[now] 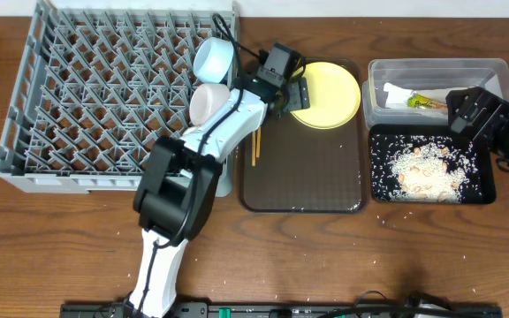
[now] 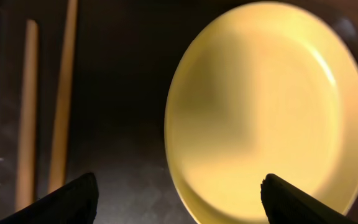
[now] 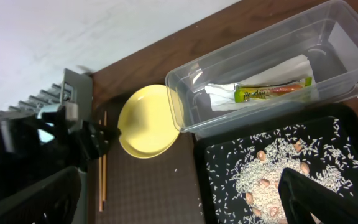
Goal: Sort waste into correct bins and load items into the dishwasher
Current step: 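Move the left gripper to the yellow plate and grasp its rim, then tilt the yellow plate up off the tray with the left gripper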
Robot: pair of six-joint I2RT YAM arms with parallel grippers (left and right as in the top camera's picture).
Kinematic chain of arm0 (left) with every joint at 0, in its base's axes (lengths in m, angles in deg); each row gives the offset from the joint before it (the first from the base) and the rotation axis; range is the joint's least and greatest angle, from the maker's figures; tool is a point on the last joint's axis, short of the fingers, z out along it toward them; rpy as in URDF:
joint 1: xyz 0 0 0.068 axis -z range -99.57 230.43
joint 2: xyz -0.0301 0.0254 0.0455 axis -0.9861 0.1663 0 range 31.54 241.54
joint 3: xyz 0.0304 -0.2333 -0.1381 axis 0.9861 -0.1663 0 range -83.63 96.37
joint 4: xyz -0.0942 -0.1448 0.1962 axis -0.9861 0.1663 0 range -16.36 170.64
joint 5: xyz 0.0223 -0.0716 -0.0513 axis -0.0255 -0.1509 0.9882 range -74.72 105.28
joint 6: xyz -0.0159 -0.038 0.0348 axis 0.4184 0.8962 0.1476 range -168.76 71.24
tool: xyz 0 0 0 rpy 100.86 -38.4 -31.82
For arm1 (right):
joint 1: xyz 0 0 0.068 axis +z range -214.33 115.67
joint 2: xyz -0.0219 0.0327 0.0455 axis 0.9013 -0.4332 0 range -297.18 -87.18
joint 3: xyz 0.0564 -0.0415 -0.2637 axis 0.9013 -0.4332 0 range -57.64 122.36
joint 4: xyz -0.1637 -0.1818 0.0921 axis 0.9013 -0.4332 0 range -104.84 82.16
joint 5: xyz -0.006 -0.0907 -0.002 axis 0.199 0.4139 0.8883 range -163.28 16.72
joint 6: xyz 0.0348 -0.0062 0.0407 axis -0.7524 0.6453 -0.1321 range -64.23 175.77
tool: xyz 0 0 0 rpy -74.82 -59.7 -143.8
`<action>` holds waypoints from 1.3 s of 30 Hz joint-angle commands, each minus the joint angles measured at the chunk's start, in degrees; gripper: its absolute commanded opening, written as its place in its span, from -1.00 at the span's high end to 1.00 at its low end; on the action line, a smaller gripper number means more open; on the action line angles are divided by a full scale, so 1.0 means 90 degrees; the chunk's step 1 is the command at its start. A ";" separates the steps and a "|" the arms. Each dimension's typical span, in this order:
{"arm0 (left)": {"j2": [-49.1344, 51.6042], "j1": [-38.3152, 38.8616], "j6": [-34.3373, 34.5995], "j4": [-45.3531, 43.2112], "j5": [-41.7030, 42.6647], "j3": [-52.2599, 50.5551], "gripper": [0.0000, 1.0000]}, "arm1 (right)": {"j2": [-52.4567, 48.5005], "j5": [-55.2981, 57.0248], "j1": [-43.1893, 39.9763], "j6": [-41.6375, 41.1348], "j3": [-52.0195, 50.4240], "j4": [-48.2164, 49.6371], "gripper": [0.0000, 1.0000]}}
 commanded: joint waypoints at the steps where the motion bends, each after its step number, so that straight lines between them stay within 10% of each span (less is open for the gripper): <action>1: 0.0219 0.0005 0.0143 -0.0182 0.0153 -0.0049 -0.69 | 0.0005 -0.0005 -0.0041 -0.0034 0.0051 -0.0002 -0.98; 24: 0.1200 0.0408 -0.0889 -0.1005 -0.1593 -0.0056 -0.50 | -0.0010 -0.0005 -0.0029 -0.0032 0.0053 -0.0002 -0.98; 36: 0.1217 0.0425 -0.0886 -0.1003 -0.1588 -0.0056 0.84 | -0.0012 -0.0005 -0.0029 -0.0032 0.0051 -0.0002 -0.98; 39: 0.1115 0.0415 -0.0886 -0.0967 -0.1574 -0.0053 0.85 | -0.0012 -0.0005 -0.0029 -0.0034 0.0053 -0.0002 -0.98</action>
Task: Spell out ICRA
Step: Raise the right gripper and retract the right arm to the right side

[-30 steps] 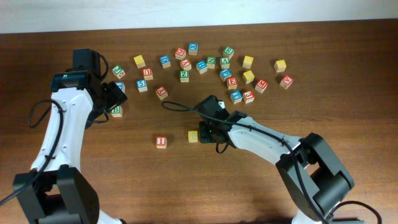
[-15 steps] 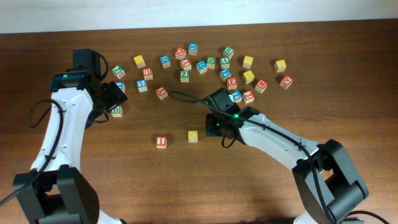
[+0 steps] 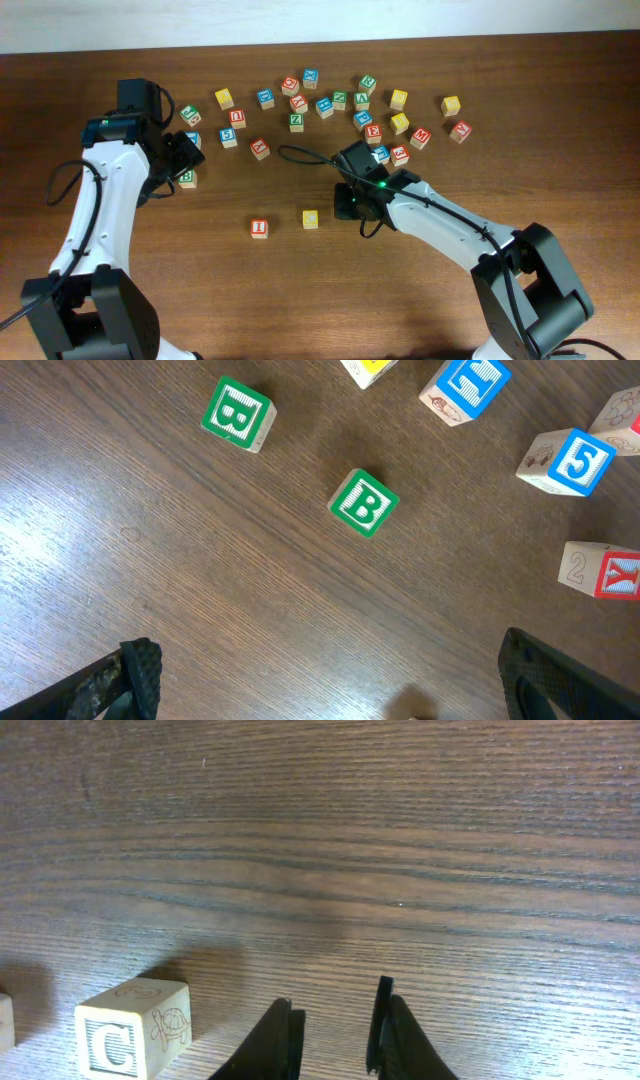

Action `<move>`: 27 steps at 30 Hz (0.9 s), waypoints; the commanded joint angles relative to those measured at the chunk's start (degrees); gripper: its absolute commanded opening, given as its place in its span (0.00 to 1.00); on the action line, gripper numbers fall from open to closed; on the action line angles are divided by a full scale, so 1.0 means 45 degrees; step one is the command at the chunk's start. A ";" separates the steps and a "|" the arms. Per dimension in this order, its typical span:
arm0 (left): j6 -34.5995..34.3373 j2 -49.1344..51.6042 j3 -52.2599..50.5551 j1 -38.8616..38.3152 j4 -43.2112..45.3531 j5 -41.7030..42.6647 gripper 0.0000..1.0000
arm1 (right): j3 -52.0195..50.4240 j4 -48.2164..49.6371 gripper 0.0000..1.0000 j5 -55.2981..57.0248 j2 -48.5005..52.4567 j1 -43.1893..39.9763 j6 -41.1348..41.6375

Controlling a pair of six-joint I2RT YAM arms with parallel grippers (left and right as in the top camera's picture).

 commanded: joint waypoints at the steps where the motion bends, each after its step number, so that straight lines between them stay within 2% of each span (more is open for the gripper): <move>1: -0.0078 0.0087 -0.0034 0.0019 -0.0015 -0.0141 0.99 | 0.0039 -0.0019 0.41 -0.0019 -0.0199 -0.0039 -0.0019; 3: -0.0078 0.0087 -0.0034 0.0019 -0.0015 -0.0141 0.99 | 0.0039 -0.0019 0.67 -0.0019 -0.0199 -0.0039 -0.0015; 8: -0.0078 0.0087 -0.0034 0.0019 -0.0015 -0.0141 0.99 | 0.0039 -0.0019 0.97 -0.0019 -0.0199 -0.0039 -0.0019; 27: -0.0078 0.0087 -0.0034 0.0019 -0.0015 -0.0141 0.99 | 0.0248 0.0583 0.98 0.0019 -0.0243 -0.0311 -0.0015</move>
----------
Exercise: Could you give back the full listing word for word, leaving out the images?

Response for this exercise:
[now] 
[now] 
[now] 
Goal: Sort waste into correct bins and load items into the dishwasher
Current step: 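Move the left gripper to the yellow plate and grasp its rim, then tilt the yellow plate up off the tray with the left gripper
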Robot: pair of six-joint I2RT YAM arms with parallel grippers (left and right as in the top camera's picture).
Kinematic chain of arm0 (left) with every joint at 0, in its base's axes (lengths in m, angles in deg); each row gives the offset from the joint before it (the first from the base) and the rotation axis; range is the joint's least and greatest angle, from the maker's figures; tool is a point on the last joint's axis, short of the fingers, z out along it toward them; rpy as in URDF:
joint 1: xyz 0 0 0.068 axis -z range -99.57 230.43
joint 2: xyz -0.0301 0.0254 0.0455 axis -0.9861 0.1663 0 range 31.54 241.54
joint 3: xyz 0.0304 -0.2333 -0.1381 axis 0.9861 -0.1663 0 range -83.63 96.37
joint 4: xyz -0.0942 -0.1448 0.1962 axis -0.9861 0.1663 0 range -16.36 170.64
joint 5: xyz 0.0223 -0.0716 -0.0513 axis -0.0255 -0.1509 0.9882 range -74.72 105.28
joint 6: xyz -0.0159 -0.038 0.0348 axis 0.4184 0.8962 0.1476 range -168.76 71.24
tool: xyz 0 0 0 rpy 100.86 -38.4 -31.82
For arm1 (right):
joint 1: xyz 0 0 0.068 axis +z range -214.33 115.67
joint 2: xyz -0.0219 0.0327 0.0455 axis 0.9013 -0.4332 0 range -297.18 -87.18
joint 3: xyz 0.0564 -0.0415 -0.2637 axis 0.9013 -0.4332 0 range -57.64 122.36
joint 4: xyz -0.1637 -0.1818 0.0921 axis 0.9013 -0.4332 0 range -104.84 82.16
joint 5: xyz -0.006 -0.0907 -0.002 axis 0.199 0.4139 0.8883 range -163.28 16.72
joint 6: xyz 0.0348 -0.0062 0.0407 axis -0.7524 0.6453 -0.1321 range -64.23 175.77
tool: xyz 0 0 0 rpy -74.82 -59.7 -143.8
`<action>` holds waypoints from 1.3 s of 30 Hz joint-angle commands, each minus the joint angles measured at the chunk's start, in degrees; gripper: its absolute commanded opening, written as its place in its span, from -1.00 at the span's high end to 1.00 at its low end; on the action line, a smaller gripper number means more open; on the action line angles are divided by a full scale, so 1.0 means 90 degrees; the chunk's step 1 is the command at its start. A ";" separates the steps and a "|" the arms. Each dimension's typical span, in this order:
{"arm0 (left)": {"j2": [-49.1344, 51.6042], "j1": [-38.3152, 38.8616], "j6": [-34.3373, 34.5995], "j4": [-45.3531, 43.2112], "j5": [-41.7030, 42.6647], "j3": [-52.2599, 50.5551], "gripper": [0.0000, 1.0000]}, "arm1 (right)": {"j2": [-52.4567, 48.5005], "j5": [-55.2981, 57.0248], "j1": [-43.1893, 39.9763], "j6": [-41.6375, 41.1348], "j3": [-52.0195, 50.4240], "j4": [-48.2164, 49.6371], "gripper": [0.0000, 1.0000]}}
 commanded: joint waypoints at the steps where the motion bends, each after its step number, so that straight lines between them stay within 10% of each span (less is open for the gripper): <action>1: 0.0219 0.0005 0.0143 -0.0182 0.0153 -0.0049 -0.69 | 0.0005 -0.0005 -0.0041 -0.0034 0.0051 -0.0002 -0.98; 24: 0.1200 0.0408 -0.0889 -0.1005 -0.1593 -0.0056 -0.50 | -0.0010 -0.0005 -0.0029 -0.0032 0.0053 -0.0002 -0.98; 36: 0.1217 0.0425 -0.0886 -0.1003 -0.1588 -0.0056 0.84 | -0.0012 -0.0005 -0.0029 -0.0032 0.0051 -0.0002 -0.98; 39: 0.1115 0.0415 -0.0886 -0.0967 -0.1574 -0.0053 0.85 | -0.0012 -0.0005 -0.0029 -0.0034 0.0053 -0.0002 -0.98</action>
Task: Spell out ICRA
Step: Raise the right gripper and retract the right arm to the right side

[-30 steps] 
[-15 steps] 
[+0 steps] 

Action `<move>`: 27 steps at 30 Hz (0.9 s), waypoints; the commanded joint angles relative to those measured at the chunk's start (degrees); gripper: its absolute commanded opening, given as its place in its span (0.00 to 1.00); on the action line, gripper numbers fall from open to closed; on the action line angles are divided by a full scale, so 1.0 means 45 degrees; step one is the command at the chunk's start. A ";" separates the steps and a "|" the arms. Per dimension in this order, its typical span:
arm0 (left): j6 -34.5995..34.3373 j2 -49.1344..51.6042 j3 -52.2599..50.5551 j1 -38.8616..38.3152 j4 -43.2112..45.3531 j5 -41.7030..42.6647 gripper 0.0000..1.0000
arm1 (right): j3 -52.0195..50.4240 j4 -48.2164..49.6371 gripper 0.0000..1.0000 j5 -55.2981..57.0248 j2 -48.5005..52.4567 j1 -43.1893..39.9763 j6 -41.1348..41.6375

Controlling a pair of six-joint I2RT YAM arms with parallel grippers (left and right as in the top camera's picture).

 commanded: joint waypoints at the steps where the motion bends, each after its step number, so that straight lines between them stay within 2% of each span (more is open for the gripper): <move>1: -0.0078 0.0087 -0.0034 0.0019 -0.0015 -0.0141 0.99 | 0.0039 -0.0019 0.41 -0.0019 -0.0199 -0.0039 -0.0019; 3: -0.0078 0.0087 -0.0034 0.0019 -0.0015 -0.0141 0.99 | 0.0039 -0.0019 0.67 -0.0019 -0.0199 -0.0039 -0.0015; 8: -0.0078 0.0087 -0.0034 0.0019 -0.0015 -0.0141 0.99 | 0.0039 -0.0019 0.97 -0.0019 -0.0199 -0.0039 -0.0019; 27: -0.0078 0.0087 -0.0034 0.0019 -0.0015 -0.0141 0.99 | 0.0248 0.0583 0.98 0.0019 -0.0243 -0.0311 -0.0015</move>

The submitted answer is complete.